Met de Azure Service Bus app kan je luisteren naar berichten welk worden verstuurd vanuit het AD platform en deze direct verwerken in Deployteq. Op basis van deze trigger kan een campagne gestart worden voor opvolging per e-mail, SMS of push bericht.
Installatie
Via de Store kan je heel gemakkelijk de Azure Service Bus integratie activeren, dit zal een nieuw menu item introduceren waarin de app kan worden geconfigureerd.

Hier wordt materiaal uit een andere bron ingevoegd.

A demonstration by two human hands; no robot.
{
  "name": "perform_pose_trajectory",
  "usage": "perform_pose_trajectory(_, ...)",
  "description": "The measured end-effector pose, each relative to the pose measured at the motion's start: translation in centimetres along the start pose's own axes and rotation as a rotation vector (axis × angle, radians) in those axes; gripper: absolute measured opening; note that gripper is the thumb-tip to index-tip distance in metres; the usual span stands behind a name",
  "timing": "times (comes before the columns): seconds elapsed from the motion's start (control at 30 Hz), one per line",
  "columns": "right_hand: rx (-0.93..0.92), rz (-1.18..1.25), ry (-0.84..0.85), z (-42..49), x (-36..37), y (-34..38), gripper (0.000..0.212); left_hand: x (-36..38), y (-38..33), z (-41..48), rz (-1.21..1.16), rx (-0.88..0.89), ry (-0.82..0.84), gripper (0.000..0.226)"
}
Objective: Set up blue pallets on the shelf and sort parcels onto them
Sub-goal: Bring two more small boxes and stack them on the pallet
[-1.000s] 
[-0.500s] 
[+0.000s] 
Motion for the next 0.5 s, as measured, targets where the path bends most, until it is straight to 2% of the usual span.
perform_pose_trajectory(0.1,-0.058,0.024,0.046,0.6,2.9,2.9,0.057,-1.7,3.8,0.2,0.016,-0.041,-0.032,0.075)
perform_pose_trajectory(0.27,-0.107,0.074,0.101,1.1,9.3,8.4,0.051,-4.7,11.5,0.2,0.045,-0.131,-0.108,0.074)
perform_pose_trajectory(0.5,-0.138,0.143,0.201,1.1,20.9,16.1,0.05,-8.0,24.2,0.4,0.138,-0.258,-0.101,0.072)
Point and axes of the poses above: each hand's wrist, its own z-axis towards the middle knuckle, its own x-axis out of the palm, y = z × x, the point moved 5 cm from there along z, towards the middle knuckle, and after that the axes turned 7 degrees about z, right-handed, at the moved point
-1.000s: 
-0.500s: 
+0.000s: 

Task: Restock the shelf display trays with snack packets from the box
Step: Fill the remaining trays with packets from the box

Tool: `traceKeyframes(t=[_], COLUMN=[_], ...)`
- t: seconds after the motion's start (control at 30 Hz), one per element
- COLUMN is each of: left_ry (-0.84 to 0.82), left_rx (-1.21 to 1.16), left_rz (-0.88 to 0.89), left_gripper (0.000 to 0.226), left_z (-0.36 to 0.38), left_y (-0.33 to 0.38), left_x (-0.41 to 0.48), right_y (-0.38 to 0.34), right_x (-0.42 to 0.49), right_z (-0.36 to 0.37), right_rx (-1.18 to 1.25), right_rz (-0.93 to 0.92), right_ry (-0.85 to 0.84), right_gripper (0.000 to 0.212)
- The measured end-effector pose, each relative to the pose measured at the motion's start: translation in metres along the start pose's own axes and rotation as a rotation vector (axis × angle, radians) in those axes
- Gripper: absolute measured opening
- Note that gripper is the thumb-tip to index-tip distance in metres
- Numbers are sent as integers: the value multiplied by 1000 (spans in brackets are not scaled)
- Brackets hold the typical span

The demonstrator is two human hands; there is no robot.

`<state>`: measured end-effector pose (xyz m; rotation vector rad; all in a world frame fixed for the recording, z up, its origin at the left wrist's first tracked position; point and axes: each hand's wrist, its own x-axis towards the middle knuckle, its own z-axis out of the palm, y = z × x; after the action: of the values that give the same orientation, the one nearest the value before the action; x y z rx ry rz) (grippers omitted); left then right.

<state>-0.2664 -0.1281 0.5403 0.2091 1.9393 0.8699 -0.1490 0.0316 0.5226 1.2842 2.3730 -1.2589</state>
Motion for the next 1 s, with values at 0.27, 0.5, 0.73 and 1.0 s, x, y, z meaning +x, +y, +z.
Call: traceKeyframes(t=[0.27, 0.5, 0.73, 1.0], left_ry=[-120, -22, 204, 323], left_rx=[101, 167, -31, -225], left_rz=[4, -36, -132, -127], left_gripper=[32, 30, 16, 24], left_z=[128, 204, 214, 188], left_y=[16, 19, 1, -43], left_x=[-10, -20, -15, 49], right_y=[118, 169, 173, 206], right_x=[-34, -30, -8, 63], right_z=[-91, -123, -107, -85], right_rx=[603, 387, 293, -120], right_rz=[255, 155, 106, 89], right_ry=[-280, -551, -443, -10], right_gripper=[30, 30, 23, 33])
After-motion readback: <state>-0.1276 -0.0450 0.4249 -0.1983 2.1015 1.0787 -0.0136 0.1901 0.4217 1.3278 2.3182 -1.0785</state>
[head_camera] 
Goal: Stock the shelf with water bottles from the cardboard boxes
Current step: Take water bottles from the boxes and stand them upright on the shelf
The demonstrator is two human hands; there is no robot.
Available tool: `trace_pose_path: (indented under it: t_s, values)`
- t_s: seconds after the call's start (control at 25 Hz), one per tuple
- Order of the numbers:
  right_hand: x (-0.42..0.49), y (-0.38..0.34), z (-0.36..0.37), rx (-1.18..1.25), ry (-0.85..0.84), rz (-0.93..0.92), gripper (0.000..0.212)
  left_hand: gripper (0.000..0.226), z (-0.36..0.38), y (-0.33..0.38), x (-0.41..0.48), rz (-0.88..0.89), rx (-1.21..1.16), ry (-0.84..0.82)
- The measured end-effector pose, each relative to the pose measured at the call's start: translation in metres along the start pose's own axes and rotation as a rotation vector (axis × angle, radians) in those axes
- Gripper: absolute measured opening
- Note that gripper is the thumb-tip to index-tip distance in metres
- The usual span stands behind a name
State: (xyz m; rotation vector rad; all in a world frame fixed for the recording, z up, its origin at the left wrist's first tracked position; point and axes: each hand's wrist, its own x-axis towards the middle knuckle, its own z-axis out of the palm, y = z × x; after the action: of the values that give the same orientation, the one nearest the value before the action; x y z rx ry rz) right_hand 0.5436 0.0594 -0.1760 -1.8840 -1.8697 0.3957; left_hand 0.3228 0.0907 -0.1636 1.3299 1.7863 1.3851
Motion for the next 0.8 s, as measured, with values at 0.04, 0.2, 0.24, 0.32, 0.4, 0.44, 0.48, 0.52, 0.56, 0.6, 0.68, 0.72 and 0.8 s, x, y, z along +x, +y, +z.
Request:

De wizard bestaat uit maar 1 stap, namelijk het opgeven van eventuele financiële gegevens:
Na het bevestigen van de wizard wordt een nieuw datamodel aangemaakt en een nieuwe menu-item zichtbaar onder het kopje "Integraties" genaamd "Azure service bus". In dit nieuwe onderdeel kan de integratie worden geconfigureerd:
Configuratie
1. Azure Service Bus Authenticatie
De authenticatie met de service bus verloopt op basis van een Shared Access Signatures, zie voor meer informatie de handleiding van Microsoft: https://learn.microsoft.com/en-us/azure/service-bus-messaging/service-bus-sas. Dit levert uiteindelijk een connectie string op waarmee vanuit Deployteq verbinding opgezet kan worden met de Azure Service Bus.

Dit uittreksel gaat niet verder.